■ WHAT TO DO
Could you copy each line of the entries that contains "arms"?

■ Stored data entries
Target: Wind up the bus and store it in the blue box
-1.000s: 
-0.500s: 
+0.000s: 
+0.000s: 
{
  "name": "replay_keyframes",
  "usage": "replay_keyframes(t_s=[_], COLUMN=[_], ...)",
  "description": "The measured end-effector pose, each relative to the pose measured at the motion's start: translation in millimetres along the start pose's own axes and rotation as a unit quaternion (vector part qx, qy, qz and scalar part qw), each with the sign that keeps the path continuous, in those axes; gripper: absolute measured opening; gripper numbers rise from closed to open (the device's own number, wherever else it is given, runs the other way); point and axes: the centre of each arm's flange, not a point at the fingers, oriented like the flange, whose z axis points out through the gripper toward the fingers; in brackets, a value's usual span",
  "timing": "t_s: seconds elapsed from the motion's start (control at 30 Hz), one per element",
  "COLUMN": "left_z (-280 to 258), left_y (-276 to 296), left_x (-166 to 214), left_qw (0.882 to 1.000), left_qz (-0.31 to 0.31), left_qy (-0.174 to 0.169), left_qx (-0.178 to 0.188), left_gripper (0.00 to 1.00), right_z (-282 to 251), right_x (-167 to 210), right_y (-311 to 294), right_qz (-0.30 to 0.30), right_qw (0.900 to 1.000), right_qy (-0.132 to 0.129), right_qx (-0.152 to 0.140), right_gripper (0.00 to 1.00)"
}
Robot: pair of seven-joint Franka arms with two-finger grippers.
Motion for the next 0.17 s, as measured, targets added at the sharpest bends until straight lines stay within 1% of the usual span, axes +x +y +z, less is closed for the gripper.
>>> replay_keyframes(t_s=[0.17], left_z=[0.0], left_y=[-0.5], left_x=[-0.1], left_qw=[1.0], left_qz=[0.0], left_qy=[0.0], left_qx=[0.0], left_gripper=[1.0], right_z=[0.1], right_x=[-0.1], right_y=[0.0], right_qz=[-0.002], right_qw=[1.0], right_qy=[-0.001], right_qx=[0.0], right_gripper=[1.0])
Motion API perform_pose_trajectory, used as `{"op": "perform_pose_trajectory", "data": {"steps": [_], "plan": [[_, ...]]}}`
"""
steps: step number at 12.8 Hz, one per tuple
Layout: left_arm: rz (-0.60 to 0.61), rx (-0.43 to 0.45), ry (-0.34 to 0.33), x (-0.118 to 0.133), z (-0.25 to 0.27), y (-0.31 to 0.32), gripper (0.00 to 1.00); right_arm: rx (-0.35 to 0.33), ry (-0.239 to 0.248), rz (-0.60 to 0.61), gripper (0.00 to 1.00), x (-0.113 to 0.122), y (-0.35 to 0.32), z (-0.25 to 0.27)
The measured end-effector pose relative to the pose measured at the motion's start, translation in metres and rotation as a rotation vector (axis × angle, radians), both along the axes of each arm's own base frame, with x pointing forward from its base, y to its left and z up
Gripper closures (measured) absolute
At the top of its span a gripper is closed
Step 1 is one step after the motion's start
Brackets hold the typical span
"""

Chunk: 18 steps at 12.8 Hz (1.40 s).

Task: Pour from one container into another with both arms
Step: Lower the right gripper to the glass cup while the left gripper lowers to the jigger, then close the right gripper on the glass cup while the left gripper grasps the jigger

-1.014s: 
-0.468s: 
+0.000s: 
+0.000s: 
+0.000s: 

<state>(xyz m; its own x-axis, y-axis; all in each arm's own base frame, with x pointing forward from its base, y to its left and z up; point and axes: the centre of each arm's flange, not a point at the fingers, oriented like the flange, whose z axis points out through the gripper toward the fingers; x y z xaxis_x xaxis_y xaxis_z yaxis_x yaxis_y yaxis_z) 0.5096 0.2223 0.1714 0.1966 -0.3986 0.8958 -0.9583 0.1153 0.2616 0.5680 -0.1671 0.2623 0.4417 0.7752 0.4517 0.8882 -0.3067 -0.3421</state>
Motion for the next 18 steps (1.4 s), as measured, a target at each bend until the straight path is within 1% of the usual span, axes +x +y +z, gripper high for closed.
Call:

■ WRITTEN RESPONSE
Robot: pair of seven-joint Franka arms with two-finger grippers.
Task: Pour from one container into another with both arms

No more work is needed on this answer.